PROBLEM TO SOLVE | Exactly as written, output each of the entries below.

[Collected data]
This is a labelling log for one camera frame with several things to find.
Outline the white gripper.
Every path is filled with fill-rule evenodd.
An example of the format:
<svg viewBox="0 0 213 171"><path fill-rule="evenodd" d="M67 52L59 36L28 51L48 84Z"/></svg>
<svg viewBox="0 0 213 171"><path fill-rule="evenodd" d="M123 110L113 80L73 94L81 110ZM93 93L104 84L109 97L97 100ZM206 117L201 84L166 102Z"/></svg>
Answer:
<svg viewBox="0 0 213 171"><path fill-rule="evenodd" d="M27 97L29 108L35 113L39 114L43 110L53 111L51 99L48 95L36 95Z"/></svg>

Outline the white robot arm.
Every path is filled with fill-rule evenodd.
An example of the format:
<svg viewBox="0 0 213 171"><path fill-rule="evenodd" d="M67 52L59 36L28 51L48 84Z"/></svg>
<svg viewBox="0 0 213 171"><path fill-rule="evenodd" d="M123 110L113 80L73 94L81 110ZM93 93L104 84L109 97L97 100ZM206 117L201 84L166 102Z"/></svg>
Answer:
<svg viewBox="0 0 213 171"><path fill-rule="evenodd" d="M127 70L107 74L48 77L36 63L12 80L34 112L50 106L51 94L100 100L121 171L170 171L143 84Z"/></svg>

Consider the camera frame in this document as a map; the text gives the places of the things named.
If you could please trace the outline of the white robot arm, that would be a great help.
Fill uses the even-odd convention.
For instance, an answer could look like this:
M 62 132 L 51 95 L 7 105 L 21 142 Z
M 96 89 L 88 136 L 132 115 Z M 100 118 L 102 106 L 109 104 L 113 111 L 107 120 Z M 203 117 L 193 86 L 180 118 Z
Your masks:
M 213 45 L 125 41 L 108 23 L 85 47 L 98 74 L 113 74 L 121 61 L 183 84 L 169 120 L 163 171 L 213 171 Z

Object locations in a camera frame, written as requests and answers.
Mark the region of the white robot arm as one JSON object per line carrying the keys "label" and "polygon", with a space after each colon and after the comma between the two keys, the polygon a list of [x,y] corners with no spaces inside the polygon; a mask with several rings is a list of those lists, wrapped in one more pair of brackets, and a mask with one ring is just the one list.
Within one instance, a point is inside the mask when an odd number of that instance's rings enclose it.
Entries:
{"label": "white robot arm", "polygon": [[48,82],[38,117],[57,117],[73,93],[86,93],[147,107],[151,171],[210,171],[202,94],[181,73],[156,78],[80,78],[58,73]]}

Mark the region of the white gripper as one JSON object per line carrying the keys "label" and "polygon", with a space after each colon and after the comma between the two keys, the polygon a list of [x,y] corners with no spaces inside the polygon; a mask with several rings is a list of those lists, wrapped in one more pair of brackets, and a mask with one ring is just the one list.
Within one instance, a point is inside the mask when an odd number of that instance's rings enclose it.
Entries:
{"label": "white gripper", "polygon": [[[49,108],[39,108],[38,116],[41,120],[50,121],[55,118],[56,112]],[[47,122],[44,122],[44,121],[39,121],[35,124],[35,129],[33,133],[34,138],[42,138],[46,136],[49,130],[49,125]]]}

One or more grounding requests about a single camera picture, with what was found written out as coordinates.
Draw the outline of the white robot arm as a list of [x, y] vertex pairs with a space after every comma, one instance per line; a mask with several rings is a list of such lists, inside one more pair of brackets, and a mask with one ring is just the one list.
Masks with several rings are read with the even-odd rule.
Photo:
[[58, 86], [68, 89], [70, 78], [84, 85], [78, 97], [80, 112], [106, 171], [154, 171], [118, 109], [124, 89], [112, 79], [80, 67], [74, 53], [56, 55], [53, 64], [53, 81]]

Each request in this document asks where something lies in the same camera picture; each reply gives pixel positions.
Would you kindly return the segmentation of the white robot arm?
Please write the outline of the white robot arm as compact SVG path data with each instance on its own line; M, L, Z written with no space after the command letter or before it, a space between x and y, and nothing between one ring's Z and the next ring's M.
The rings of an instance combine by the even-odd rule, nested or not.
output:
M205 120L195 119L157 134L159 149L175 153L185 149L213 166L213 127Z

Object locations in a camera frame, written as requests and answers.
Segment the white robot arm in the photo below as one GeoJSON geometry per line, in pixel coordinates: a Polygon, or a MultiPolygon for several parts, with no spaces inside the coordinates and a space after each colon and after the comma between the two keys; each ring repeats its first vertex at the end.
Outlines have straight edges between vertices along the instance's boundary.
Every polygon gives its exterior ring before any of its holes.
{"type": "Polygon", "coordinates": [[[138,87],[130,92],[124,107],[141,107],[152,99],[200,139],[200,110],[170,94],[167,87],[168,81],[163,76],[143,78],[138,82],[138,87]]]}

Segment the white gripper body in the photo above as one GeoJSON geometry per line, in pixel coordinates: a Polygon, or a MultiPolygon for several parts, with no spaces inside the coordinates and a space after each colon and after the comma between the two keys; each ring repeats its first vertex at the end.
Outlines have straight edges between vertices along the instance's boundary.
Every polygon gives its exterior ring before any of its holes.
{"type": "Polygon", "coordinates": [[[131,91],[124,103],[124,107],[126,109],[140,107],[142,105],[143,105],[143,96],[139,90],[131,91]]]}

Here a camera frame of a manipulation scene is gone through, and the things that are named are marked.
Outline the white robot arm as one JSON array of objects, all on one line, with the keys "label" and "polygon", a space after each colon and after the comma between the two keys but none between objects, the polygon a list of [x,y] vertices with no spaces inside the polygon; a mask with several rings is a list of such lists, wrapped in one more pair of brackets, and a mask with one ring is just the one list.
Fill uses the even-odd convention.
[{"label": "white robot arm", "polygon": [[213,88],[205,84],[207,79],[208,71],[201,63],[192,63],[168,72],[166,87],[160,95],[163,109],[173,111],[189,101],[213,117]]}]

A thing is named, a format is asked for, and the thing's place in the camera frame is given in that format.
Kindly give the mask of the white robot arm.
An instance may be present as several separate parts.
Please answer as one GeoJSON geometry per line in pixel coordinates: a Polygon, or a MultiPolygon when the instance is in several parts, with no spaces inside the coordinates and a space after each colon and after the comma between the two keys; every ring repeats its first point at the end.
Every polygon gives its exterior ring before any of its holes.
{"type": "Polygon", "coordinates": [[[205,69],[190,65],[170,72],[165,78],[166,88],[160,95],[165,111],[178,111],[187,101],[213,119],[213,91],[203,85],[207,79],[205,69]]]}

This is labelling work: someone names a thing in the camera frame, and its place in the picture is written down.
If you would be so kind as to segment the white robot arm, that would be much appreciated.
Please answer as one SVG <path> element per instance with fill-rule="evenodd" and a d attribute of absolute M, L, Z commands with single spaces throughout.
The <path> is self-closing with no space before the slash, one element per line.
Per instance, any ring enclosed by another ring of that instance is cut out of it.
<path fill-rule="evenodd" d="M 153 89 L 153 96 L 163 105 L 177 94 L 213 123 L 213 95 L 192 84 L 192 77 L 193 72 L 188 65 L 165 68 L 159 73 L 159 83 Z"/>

ANSWER FOR THE TASK |
This is a labelling log for one camera frame with several things to find.
Outline the white gripper.
Every path is filled with fill-rule evenodd.
An example of the format:
<svg viewBox="0 0 213 171"><path fill-rule="evenodd" d="M67 52L59 36L28 51L48 84Z"/></svg>
<svg viewBox="0 0 213 171"><path fill-rule="evenodd" d="M123 110L113 80L73 94L81 110ZM93 93L104 84L109 97L97 100ZM206 117L201 84L166 102Z"/></svg>
Answer:
<svg viewBox="0 0 213 171"><path fill-rule="evenodd" d="M27 97L29 108L35 113L39 114L43 110L53 111L51 99L48 95L36 95Z"/></svg>

Outline the white robot arm.
Every path is filled with fill-rule evenodd.
An example of the format:
<svg viewBox="0 0 213 171"><path fill-rule="evenodd" d="M67 52L59 36L28 51L48 84Z"/></svg>
<svg viewBox="0 0 213 171"><path fill-rule="evenodd" d="M123 110L113 80L73 94L81 110ZM93 93L104 84L109 97L97 100ZM206 117L201 84L166 102Z"/></svg>
Answer:
<svg viewBox="0 0 213 171"><path fill-rule="evenodd" d="M127 70L107 74L48 77L36 63L12 80L34 112L50 106L51 94L100 100L121 171L170 171L143 84Z"/></svg>

Consider the camera frame in this document as a map; the text gives the places of the things named.
If you could please trace the outline of the white robot arm, that would be a great help.
Fill uses the even-odd convention.
For instance, an answer could look like this:
M 62 132 L 51 95 L 7 105 L 21 142 Z
M 96 89 L 88 136 L 132 115 Z M 100 118 L 102 106 L 109 104 L 113 111 L 107 120 Z M 203 117 L 193 86 L 180 118 Z
Your masks:
M 213 45 L 125 41 L 108 23 L 85 47 L 98 74 L 113 74 L 121 61 L 183 84 L 169 120 L 163 171 L 213 171 Z

Object locations in a camera frame, written as requests and answers.
Mark the region of the white robot arm as one JSON object per line carrying the keys "label" and "polygon", with a space after each colon and after the comma between the two keys, the polygon a list of [x,y] corners with no spaces inside the polygon; a mask with several rings is a list of those lists, wrapped in one more pair of brackets, and a mask with one ring is just the one list.
Within one instance, a point is inside the mask when an odd number of that instance's rings enclose it.
Entries:
{"label": "white robot arm", "polygon": [[48,82],[38,117],[57,117],[73,93],[86,93],[147,107],[151,171],[210,171],[202,94],[181,73],[156,78],[80,78],[58,73]]}

Mark the region of the white gripper as one JSON object per line carrying the keys "label" and "polygon", with a space after each colon and after the comma between the two keys, the polygon a list of [x,y] corners with no spaces inside the polygon; a mask with several rings is a list of those lists, wrapped in one more pair of brackets, and a mask with one ring is just the one list.
Within one instance, a point is inside the mask when an odd number of that instance's rings enclose it.
Entries:
{"label": "white gripper", "polygon": [[[49,108],[39,108],[38,116],[41,120],[50,121],[55,118],[56,112]],[[47,122],[44,122],[44,121],[39,121],[35,124],[35,129],[33,133],[34,138],[42,138],[46,136],[49,130],[49,125]]]}

One or more grounding requests about a single camera picture, with what was found written out as coordinates.
Draw the outline of the white robot arm as a list of [x, y] vertex pairs with a space after every comma, one instance per line; a mask with several rings is a list of such lists, inside one more pair of brackets, and a mask with one ring is just the one list.
Masks with several rings are read with the even-odd rule.
Photo:
[[58, 86], [68, 89], [70, 78], [84, 85], [78, 97], [80, 112], [106, 171], [154, 171], [118, 109], [124, 89], [112, 79], [80, 67], [74, 53], [56, 55], [53, 64], [53, 81]]

Each request in this document asks where something lies in the same camera picture; each reply gives pixel positions.
Would you kindly return the segmentation of the white robot arm?
Please write the outline of the white robot arm as compact SVG path data with each instance on its own line; M, L, Z written with no space after the command letter or before it, a space between x and y, and nothing between one ring's Z and the next ring's M.
The rings of an instance combine by the even-odd rule, nested or not.
output:
M205 120L195 119L157 134L159 149L175 153L185 149L213 166L213 127Z

Object locations in a camera frame, written as requests and answers.
Segment the white robot arm in the photo below as one GeoJSON geometry per line, in pixel coordinates: a Polygon, or a MultiPolygon for several parts, with no spaces inside the coordinates and a space after each colon and after the comma between the two keys; each ring repeats its first vertex at the end.
Outlines have straight edges between vertices along the instance's boundary.
Every polygon gives its exterior ring before any of its holes.
{"type": "Polygon", "coordinates": [[[138,87],[130,92],[124,107],[141,107],[152,99],[200,139],[200,110],[170,94],[167,87],[168,81],[163,76],[143,78],[138,82],[138,87]]]}

Segment the white gripper body in the photo above as one GeoJSON geometry per line, in pixel coordinates: a Polygon, or a MultiPolygon for several parts, with no spaces inside the coordinates and a space after each colon and after the comma between the two keys; each ring repeats its first vertex at the end.
Outlines have straight edges between vertices along the instance's boundary.
Every polygon gives its exterior ring before any of its holes.
{"type": "Polygon", "coordinates": [[[131,91],[124,103],[124,107],[126,109],[140,107],[142,105],[143,105],[143,96],[139,90],[131,91]]]}

Here a camera frame of a manipulation scene is gone through, and the things that are named are marked.
Outline the white robot arm as one JSON array of objects, all on one line, with the keys "label" and "polygon", a space after each colon and after the comma between the two keys but none between objects, the polygon a list of [x,y] vertices with no spaces inside the polygon; a mask with several rings is a list of such lists, wrapped in one more pair of brackets, and a mask with one ring is just the one list.
Fill uses the even-odd convention.
[{"label": "white robot arm", "polygon": [[213,88],[205,84],[207,79],[208,71],[201,63],[192,63],[168,72],[166,87],[160,95],[163,109],[173,111],[189,101],[213,117]]}]

A thing is named, a format is asked for, and the thing's place in the camera frame is given in that format.
Kindly give the mask of the white robot arm.
An instance may be present as several separate parts.
Please answer as one GeoJSON geometry per line in pixel coordinates: a Polygon, or a MultiPolygon when the instance is in several parts, with no spaces inside the coordinates and a space after each colon and after the comma between the two keys; every ring repeats its first point at the end.
Every polygon gives its exterior ring before any of its holes.
{"type": "Polygon", "coordinates": [[[205,69],[190,65],[170,72],[165,78],[166,88],[160,95],[165,111],[178,111],[187,101],[213,119],[213,91],[203,85],[207,79],[205,69]]]}

This is labelling work: someone names a thing in the camera frame, and its place in the picture is written down.
If you would be so kind as to segment the white robot arm, that would be much appreciated.
Please answer as one SVG <path> element per instance with fill-rule="evenodd" and a d attribute of absolute M, L, Z commands with single spaces throughout.
The <path> is self-closing with no space before the slash, one element per line.
Per instance, any ring enclosed by another ring of that instance is cut out of it.
<path fill-rule="evenodd" d="M 153 89 L 153 96 L 163 105 L 177 94 L 213 123 L 213 95 L 192 84 L 192 77 L 193 72 L 188 65 L 165 68 L 159 73 L 159 83 Z"/>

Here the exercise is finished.